L’une des plus belles expressions du projet d’intégration européenne est, pour moi, celle de communauté de destin. Faire la paix et se construire un destin commun, au sein duquel la solidarité des peuples et des gens est une valeur essentielle, un déterminant de la culture européenne. La tempête soufflant sur la zone Euro et sur l’Union depuis des mois mine cette communauté de destin, précisément parce qu’elle relègue très loin la préoccupation de solidarité.
Quel spectacle avons-nous vu, sinon celui d’égoïsmes nationaux étriqués renvoyant toujours la décision à plus tard alors qu’il y avait déjà le feu à la maison et pas simplement dans une seule de ses pièces qui se nommerait la Grèce ? A l’arrivée, les Européens paient au prix fort l’indécision, les rivalités, la petitesse de leurs dirigeants. Aider la Grèce, c’était aider l’Europe et le coût d’une intervention aurait été incomparablement plus gérable financièrement et politiquement en janvier qu’il ne l’aura finalement été dans la débandade du mois de mai. La note nous est désormais présentée sous la forme de plans d’austérité, de coupes sociales, de recul des politiques d’avenir. C’est peu dire qu’elle est salée.
Sans doute passerait-elle moins mal si l’on avait la sensation que nos dirigeants ont tiré les leçons des derniers mois. Ce n’est même pas le cas et c’est bien là qu’est la désespérance de celles et ceux pour qui l’Europe est un idéal. Sans gouvernance économique, sans coordination budgétaire, sans ressources fiscales propres, sans recours à un emprunt européen, sans politique industrielle européenne, l’Union court à sa perte.
J’aime l’Allemagne et prends soin de dire que les critiques qui suivent sont dirigées contre son actuel gouvernement de droite, non contre le pays et ses habitants, qui trinquent lourdement au demeurant. Angela Merkel et son équipe jouent perso en Europe.
Le plan d’économie budgétaire de 80 milliards d’Euros annoncé la semaine passée va assécher la consommation outre-Rhin alors même que, dans une logique de solidarité européenne, il eut fallu au contraire qu’elle soit encouragée au bénéfice de la croissance de la zone Euro. Aucune pression des marchés financiers sur les emprunts d’Etat allemands ne justifiait en effet ce tour de vis supplémentaire.
Or, sans croissance, qu’adviendra-t-il des achats des clients européens des entreprises allemandes ? N’est-il pas temps pour l’Allemagne de relativiser un modèle de développement national qui, certes, a fait ses preuves, mais qui, poussé à l’extrême, joue contre les plus faibles, en Allemagne et en Europe ? Le temps des chanceliers allemands, souvent rhénans, pour qui l’Europe était le fil conducteur d’une vie politique est révolu.

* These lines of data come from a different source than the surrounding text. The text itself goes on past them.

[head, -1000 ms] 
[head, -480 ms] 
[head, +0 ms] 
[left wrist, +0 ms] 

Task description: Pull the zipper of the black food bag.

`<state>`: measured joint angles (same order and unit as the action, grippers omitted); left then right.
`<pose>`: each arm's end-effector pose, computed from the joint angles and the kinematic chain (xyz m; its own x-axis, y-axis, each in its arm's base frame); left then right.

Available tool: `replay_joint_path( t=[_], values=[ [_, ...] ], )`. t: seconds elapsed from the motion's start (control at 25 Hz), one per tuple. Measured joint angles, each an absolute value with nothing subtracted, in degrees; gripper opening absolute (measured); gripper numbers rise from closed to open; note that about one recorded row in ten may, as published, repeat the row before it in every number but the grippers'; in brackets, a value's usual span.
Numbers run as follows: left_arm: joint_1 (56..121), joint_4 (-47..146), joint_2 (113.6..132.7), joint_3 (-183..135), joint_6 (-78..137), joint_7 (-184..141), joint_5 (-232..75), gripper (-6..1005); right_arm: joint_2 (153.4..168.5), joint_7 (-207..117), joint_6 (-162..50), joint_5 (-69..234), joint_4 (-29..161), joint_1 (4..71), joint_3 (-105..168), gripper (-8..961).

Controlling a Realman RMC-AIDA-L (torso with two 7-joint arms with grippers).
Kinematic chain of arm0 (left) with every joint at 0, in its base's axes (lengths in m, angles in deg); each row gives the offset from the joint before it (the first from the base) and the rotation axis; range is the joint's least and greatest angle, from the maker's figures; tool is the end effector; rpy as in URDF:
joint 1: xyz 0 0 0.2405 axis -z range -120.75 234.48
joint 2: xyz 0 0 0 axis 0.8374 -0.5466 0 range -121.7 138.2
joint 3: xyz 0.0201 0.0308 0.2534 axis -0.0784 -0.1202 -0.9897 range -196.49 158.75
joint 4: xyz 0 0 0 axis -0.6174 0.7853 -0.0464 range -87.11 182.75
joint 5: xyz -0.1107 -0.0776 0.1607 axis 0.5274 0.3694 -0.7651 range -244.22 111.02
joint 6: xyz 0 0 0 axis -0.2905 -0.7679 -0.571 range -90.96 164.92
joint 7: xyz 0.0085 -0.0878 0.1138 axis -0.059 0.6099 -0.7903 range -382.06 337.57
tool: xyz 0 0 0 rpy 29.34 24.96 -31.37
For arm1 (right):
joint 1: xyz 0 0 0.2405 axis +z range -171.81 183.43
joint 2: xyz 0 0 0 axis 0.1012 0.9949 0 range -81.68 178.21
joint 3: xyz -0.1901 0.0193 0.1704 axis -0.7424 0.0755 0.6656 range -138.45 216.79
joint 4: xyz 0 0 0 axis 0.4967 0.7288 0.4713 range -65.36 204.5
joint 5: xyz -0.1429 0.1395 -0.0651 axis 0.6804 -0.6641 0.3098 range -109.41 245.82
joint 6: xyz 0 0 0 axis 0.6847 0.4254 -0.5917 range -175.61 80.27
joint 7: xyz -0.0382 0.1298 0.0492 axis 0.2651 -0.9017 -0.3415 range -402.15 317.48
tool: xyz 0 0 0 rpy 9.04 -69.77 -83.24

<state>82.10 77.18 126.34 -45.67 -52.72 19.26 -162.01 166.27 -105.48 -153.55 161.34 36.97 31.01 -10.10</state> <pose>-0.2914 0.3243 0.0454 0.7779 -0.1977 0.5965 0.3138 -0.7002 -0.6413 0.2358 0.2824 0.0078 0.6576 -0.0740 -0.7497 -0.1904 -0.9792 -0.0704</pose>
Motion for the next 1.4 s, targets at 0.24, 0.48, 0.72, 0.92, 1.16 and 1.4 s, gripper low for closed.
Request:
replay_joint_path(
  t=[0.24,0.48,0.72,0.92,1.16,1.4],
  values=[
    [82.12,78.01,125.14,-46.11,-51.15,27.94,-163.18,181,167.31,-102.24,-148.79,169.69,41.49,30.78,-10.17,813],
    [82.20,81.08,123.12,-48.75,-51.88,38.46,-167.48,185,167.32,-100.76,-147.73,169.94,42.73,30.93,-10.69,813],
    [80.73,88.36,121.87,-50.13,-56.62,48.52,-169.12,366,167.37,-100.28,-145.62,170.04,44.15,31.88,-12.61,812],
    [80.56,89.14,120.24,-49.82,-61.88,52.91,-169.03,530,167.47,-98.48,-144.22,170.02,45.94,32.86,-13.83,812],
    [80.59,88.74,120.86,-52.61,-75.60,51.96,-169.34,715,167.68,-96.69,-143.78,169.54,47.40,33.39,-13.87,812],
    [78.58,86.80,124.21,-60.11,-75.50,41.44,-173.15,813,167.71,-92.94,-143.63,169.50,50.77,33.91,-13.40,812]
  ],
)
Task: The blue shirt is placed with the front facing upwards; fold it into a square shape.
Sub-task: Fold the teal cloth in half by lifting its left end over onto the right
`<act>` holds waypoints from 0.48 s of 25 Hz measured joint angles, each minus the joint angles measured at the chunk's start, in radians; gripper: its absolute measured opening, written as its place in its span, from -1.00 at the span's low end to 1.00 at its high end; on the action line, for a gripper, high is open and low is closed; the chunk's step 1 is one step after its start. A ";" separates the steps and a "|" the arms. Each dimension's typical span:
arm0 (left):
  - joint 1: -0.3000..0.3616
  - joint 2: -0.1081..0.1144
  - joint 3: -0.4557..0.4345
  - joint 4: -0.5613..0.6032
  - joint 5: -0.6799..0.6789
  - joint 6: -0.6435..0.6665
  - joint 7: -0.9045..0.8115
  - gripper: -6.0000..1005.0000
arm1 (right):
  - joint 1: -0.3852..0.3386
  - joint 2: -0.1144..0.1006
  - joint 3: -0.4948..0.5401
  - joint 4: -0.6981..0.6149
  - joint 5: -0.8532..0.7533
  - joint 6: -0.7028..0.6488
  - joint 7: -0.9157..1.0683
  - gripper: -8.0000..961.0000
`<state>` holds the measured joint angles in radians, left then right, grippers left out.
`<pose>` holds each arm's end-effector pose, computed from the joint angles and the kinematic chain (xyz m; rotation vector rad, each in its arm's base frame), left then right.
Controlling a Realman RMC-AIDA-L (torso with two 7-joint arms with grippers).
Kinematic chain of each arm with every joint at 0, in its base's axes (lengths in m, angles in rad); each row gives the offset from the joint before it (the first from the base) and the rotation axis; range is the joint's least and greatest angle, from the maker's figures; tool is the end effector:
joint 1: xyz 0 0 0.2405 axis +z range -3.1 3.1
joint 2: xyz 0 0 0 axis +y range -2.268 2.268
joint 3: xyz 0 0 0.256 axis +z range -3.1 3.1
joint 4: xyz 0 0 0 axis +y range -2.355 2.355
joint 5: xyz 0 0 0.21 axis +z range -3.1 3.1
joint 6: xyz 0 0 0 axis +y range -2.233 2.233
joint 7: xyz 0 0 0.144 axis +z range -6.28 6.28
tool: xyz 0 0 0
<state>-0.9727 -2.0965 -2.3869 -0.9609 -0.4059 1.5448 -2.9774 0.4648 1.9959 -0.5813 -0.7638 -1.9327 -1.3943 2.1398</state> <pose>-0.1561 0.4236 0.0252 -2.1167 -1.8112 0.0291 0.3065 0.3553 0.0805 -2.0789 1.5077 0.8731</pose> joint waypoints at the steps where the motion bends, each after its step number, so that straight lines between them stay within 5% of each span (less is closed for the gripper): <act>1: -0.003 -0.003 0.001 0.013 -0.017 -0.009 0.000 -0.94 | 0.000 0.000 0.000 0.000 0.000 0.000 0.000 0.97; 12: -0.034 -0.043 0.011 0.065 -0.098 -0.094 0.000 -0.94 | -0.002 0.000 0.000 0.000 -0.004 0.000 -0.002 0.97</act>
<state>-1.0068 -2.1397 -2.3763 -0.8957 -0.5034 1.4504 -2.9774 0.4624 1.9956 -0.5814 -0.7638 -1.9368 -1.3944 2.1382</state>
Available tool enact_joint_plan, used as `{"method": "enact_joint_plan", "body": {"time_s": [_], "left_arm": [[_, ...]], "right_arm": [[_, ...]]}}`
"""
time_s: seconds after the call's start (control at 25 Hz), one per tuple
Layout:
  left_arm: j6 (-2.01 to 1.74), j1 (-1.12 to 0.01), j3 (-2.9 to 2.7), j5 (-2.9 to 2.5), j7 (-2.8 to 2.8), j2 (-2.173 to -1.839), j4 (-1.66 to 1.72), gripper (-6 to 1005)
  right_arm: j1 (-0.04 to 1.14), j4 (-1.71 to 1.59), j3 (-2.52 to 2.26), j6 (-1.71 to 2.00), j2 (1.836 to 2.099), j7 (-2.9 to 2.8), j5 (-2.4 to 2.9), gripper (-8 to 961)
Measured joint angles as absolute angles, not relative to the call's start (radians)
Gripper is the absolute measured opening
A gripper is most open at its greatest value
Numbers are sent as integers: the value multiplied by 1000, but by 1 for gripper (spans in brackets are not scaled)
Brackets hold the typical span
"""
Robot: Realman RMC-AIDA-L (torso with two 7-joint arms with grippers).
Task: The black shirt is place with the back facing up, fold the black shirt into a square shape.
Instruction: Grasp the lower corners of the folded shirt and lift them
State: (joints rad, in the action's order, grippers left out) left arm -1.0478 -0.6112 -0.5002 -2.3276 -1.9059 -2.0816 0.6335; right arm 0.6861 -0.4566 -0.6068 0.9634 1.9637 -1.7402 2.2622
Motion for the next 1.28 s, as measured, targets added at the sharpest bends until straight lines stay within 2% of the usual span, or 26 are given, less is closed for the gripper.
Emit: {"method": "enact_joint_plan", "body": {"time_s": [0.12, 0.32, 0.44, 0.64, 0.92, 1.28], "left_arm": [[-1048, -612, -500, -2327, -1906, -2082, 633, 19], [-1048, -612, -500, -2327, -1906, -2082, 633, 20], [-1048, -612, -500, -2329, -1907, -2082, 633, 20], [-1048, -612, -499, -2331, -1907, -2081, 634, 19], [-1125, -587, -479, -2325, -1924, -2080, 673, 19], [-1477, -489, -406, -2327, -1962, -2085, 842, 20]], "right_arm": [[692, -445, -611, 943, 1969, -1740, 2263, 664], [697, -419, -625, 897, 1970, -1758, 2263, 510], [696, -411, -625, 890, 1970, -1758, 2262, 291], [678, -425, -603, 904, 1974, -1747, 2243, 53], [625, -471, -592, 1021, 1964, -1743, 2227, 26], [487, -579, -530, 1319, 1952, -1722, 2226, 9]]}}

C’est vrai pour Angela Merkel. Çà l’était déjà aussi pour Gerhard Schröder.
A leur décharge, le partenaire français, qu’il s’appelle Nicolas Sarkozy aujourd’hui ou Jacques Chirac hier, ne donne ni confiance ni envie, tout appliqué qu’il est à faire régulièrement la leçon aux autres pour mieux masquer ses échecs économiques et son absence confondante de vision politique.
Egoïsme allemand, faillite française, c’est ainsi qu’on en arrive à un projet de gouvernement économique qui marche sur la tête, n’articulant même plus la volonté de réduire les écarts de compétitivité. Par contre, il est bel et bien question de priver de droits de vote les Etats membres qui s’affranchiraient des règles du pacte de stabilité…
L’Europe échappe ainsi un peu plus encore aux peuples et aux gens. Militant de la cause européenne, comme tant d’autres, je ne peux accepter que des débats si fondamentaux pour l’avenir soient confisqués au bénéfice de jeux diplomatiques aussi abscons que vains, desquels la solidarité s’efface peu à peu au point de menacer la communauté de destin sur laquelle tout le projet européen se fonde.
Si l’avènement d’un gouvernement économique européen est plus que jamais nécessaire, il ne pourra se faire sans appui populaire, sans mobilisation militante, et, disons-le, sans réouverture des Traités. C’est une lourde erreur que de vouloir esquiver cette question.
C’est avec les peuples qu’il faut refonder le projet européen, non sans eux, encore moins contre eux.